* Activity *
Produce word for word the lines of the data below running from the one that has "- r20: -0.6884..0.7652" to the one that has "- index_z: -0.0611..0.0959", inclusive, and no others.
------------
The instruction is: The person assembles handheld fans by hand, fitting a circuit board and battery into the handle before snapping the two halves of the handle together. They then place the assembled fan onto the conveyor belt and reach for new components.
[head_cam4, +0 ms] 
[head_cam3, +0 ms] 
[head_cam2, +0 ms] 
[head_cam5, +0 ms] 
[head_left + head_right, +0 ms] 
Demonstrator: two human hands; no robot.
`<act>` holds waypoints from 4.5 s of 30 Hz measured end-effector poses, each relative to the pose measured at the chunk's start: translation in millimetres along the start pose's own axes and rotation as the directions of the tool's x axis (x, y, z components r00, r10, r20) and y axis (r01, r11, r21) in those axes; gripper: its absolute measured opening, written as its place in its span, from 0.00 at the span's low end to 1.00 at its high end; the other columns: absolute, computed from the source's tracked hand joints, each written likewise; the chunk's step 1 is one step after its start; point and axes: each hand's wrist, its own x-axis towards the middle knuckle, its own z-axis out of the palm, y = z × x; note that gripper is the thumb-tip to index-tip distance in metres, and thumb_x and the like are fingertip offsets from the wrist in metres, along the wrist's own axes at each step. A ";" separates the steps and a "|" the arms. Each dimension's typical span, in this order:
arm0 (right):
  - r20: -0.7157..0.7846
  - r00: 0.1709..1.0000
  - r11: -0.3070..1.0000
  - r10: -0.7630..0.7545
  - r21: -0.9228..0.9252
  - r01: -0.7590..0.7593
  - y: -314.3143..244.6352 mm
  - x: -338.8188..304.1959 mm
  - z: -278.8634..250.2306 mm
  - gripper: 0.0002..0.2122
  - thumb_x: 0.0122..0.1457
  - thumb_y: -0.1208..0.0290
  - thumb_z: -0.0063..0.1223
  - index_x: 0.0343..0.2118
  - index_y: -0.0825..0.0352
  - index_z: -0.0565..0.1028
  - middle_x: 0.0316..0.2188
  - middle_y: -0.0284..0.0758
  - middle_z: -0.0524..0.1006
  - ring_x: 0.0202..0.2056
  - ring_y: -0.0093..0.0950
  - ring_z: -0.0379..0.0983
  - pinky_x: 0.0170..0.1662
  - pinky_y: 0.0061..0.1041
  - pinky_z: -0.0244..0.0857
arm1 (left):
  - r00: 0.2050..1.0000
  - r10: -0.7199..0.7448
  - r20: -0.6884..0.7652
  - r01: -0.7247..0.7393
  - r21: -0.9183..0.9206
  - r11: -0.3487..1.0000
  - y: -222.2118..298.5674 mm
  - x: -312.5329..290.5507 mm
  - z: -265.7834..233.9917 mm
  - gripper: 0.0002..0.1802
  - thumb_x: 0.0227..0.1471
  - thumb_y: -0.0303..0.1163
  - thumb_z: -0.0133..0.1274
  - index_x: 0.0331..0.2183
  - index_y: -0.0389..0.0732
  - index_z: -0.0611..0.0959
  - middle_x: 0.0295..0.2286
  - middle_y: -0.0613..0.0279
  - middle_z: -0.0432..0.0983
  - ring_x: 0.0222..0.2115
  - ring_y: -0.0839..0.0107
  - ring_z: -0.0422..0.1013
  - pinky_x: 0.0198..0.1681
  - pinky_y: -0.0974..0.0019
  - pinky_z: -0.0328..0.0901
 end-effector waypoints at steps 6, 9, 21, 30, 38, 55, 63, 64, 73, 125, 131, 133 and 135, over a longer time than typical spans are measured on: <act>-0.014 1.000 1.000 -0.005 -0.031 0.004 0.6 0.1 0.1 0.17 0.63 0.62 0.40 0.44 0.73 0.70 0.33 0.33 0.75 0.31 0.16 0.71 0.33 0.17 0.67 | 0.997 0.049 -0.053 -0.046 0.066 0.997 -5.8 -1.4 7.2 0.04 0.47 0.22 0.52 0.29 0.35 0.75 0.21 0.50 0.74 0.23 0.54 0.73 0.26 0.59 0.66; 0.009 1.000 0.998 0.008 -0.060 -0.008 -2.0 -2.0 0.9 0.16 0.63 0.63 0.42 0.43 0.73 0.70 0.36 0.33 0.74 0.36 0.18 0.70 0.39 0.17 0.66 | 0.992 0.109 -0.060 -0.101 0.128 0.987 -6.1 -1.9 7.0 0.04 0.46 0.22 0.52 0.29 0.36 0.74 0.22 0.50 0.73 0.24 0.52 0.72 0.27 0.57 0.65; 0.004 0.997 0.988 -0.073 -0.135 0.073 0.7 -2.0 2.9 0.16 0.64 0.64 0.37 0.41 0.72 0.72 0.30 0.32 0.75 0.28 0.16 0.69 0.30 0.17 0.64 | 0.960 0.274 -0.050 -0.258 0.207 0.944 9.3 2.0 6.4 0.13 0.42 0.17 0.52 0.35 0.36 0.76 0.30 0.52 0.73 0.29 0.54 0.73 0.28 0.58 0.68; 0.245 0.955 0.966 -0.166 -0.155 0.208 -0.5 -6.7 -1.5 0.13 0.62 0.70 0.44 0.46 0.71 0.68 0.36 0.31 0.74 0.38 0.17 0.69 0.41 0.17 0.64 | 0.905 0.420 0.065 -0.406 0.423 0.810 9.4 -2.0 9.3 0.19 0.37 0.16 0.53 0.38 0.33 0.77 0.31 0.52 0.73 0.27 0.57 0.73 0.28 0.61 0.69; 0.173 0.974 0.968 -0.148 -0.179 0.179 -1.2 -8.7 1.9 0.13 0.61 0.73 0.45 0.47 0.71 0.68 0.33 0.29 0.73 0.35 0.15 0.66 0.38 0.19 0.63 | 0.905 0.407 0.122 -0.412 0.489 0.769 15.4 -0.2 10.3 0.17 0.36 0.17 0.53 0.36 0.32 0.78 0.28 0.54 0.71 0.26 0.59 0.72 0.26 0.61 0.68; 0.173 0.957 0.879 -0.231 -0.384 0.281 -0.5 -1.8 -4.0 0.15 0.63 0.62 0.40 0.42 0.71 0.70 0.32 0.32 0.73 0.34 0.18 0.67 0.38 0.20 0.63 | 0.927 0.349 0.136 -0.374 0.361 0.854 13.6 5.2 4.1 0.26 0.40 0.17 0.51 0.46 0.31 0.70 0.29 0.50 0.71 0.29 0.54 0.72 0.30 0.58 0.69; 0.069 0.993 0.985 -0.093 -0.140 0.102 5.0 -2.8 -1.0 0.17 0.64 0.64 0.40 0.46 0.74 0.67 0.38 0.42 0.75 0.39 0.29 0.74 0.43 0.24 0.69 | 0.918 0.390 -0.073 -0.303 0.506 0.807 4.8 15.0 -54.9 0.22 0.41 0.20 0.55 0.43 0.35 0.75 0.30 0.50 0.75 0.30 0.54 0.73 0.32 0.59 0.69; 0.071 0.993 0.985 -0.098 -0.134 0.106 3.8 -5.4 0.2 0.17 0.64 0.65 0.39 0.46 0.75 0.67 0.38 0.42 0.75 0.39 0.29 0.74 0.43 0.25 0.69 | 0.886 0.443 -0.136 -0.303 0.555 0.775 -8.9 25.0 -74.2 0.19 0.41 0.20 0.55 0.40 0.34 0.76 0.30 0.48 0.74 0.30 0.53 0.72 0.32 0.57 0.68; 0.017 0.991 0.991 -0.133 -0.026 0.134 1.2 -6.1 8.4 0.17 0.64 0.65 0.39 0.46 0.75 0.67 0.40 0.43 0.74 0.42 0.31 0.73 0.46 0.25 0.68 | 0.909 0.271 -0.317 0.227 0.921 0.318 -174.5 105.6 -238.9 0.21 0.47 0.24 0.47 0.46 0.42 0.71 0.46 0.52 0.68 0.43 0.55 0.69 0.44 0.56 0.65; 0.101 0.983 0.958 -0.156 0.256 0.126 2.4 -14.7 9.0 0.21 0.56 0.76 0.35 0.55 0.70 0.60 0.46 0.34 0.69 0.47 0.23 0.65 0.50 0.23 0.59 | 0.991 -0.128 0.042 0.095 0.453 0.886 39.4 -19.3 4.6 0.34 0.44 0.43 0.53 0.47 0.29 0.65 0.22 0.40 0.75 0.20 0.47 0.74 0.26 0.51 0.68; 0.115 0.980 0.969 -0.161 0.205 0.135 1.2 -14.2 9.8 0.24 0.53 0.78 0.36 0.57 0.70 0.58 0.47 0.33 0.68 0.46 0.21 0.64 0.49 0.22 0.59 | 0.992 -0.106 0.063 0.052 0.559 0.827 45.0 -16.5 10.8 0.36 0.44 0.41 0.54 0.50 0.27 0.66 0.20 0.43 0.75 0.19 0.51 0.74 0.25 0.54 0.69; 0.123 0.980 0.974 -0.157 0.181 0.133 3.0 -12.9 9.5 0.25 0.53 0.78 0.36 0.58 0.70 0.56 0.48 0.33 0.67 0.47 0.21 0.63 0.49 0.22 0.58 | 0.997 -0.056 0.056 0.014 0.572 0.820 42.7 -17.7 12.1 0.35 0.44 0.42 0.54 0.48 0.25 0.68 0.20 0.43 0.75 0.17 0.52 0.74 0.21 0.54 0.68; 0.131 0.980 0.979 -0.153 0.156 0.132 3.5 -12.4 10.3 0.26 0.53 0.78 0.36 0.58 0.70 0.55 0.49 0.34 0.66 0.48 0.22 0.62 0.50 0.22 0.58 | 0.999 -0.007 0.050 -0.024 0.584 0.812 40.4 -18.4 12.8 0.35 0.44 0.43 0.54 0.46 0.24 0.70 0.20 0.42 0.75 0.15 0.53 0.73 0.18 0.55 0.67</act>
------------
* Problem solution *
  - r20: -0.6884..0.7652
  - r01: -0.7247..0.7393
  - r21: -0.9183..0.9206
  - r11: -0.3487..1.0000
  - y: -222.2118..298.5674 mm
  - x: -312.5329..290.5507 mm
  - z: -265.7834..233.9917 mm
  - gripper: 0.0002..0.1802
  - thumb_x: 0.0227..0.1471
  - thumb_y: -0.0303..0.1163
  - thumb_z: -0.0133..0.1274
  - index_x: 0.0331..0.2183
  - index_y: -0.0389..0.0732
  - index_z: -0.0611..0.0959

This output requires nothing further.